Researchers of the University of Notre Dame (France) have identified, in a study recently published in the journal Nature Communications, two proteins that are considered critical for breast cancer bone metastasis.
Experts have discovered that CXCL5 protein is key to signaling the growth of cancer cells once it binds to its CXCR2 receptor. In this sense, the work has shown that these two proteins cause breast cancer cells, including those that remain inactive, to reproduce and spread rapidly to the bones and bone marrow.
Researchers have also identified the factors that can activate or inhibit breast cancer proliferation, as well as induce latency of cancer cells in the bone. Specifically, the CXCL5 protein was identified as a proliferative factor, although previously its CXCR2 receptor had been linked to poor response to chemotherapy treatment.

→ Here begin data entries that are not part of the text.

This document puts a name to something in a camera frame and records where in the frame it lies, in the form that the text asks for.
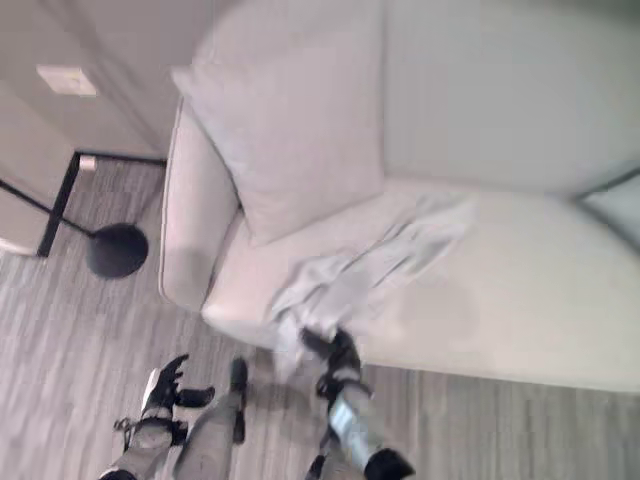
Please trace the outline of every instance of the white sofa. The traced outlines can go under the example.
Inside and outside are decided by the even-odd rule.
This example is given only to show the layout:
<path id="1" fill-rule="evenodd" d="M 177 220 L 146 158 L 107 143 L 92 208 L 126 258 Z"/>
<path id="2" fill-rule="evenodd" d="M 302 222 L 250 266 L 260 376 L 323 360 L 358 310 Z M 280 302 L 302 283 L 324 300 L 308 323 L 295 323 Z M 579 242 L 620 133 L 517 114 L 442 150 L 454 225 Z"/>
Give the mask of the white sofa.
<path id="1" fill-rule="evenodd" d="M 393 15 L 411 22 L 407 12 Z M 394 21 L 389 41 L 402 46 L 406 42 L 394 34 Z M 410 30 L 405 21 L 402 25 Z M 409 95 L 417 99 L 417 110 L 385 116 L 384 194 L 261 247 L 249 244 L 232 180 L 214 145 L 190 108 L 181 105 L 164 198 L 163 295 L 200 312 L 233 338 L 270 348 L 273 330 L 265 311 L 296 262 L 345 246 L 363 249 L 422 193 L 461 192 L 476 201 L 472 230 L 434 270 L 390 302 L 380 327 L 361 339 L 365 361 L 640 391 L 640 258 L 559 196 L 477 186 L 487 183 L 484 177 L 477 185 L 429 177 L 437 152 L 429 150 L 415 125 L 424 119 L 420 99 L 428 94 L 408 93 L 407 86 L 428 90 L 430 85 L 415 81 L 424 65 L 413 60 L 403 63 L 404 69 L 416 69 L 411 81 L 387 82 L 390 110 L 398 102 L 406 105 Z M 403 173 L 416 171 L 418 161 L 422 175 Z M 433 163 L 440 173 L 441 159 Z"/>

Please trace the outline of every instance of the white wall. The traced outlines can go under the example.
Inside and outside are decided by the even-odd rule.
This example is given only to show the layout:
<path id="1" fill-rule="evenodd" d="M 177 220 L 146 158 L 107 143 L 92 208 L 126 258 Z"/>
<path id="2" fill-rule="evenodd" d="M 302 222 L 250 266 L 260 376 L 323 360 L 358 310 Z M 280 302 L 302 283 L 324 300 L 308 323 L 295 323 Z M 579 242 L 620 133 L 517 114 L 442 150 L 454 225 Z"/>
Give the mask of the white wall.
<path id="1" fill-rule="evenodd" d="M 0 82 L 0 178 L 52 206 L 72 154 L 70 142 Z M 48 218 L 0 190 L 0 247 L 35 253 Z"/>
<path id="2" fill-rule="evenodd" d="M 391 170 L 566 194 L 640 158 L 636 11 L 595 0 L 390 5 Z"/>
<path id="3" fill-rule="evenodd" d="M 78 149 L 166 156 L 178 103 L 170 67 L 236 0 L 0 2 L 0 79 Z M 79 65 L 97 98 L 55 95 L 36 64 Z"/>

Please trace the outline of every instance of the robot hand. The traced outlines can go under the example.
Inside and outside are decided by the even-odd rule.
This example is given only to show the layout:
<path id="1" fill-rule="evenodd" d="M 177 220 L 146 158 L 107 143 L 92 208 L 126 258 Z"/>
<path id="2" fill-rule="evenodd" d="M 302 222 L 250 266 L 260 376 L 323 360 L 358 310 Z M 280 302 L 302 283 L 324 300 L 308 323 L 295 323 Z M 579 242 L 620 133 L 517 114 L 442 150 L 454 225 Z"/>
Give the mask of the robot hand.
<path id="1" fill-rule="evenodd" d="M 164 409 L 173 414 L 173 407 L 202 408 L 208 405 L 215 396 L 213 386 L 203 389 L 183 389 L 178 391 L 178 380 L 182 372 L 178 369 L 189 355 L 181 355 L 170 361 L 162 370 L 154 370 L 149 377 L 142 405 L 142 418 L 147 412 Z"/>
<path id="2" fill-rule="evenodd" d="M 325 359 L 328 367 L 316 385 L 318 396 L 329 403 L 328 428 L 306 480 L 322 477 L 325 460 L 334 445 L 367 480 L 401 480 L 415 474 L 385 436 L 384 425 L 371 403 L 372 392 L 362 382 L 362 362 L 351 335 L 338 329 L 333 340 L 328 341 L 305 328 L 301 340 Z"/>
<path id="3" fill-rule="evenodd" d="M 138 422 L 129 418 L 119 420 L 114 429 L 122 431 L 124 452 L 102 474 L 101 480 L 147 480 L 152 478 L 172 446 L 182 445 L 188 433 L 188 424 L 173 419 L 173 407 L 201 408 L 213 400 L 215 389 L 178 390 L 179 371 L 189 358 L 181 355 L 161 370 L 149 376 Z"/>

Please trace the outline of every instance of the wall plate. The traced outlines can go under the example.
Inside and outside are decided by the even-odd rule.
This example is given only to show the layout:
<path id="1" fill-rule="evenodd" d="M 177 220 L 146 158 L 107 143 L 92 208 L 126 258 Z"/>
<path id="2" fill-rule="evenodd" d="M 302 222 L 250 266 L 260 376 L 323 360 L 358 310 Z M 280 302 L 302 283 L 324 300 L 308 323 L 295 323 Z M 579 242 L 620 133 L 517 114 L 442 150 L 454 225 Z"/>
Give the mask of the wall plate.
<path id="1" fill-rule="evenodd" d="M 51 90 L 60 95 L 95 97 L 96 87 L 89 81 L 80 67 L 59 65 L 37 65 L 36 70 Z"/>

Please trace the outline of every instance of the sofa cushion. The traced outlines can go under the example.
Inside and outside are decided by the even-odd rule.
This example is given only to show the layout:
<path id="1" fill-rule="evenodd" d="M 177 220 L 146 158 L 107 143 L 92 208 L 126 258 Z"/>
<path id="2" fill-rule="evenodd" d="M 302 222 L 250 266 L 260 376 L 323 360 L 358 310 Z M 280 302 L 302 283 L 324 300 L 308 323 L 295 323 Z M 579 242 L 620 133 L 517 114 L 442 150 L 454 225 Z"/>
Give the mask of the sofa cushion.
<path id="1" fill-rule="evenodd" d="M 256 245 L 382 191 L 381 2 L 304 6 L 323 13 L 345 3 L 345 16 L 249 63 L 225 63 L 220 53 L 174 71 L 233 176 Z M 263 25 L 297 25 L 298 14 L 308 16 L 296 0 L 268 5 L 249 2 L 233 12 L 244 27 L 237 42 L 269 43 L 269 36 L 247 35 L 255 9 Z"/>
<path id="2" fill-rule="evenodd" d="M 381 365 L 537 383 L 640 390 L 640 259 L 572 204 L 393 179 L 385 193 L 253 248 L 239 216 L 203 316 L 272 347 L 265 311 L 296 263 L 366 248 L 425 193 L 475 197 L 461 244 L 389 304 L 360 339 Z"/>

Therefore, the authors analyzed how CXCL5 and CXCR2 can work together to increase the proliferation of cancer cells. The team found that when CXCR2 receptor was blocked, CXCL5-induced signaling was inhibited, preventing rapid proliferation of breast cancer cells in the bones.
“Before our study, the idea that CXCL5 and CXCR2 played an essential role in this critical step in bone colonization due to breast cancer had not been explored. Now we have the opportunity to analyze how to inhibit this cellular process could be a goal for future therapies to treat breast cancer metastases or other types of cancer that spread to the bones ”, experts have settled, who have confirmed that CXCL5 and CXCR2 were present in a sample of human bone from a breast cancer patient with bone metastases.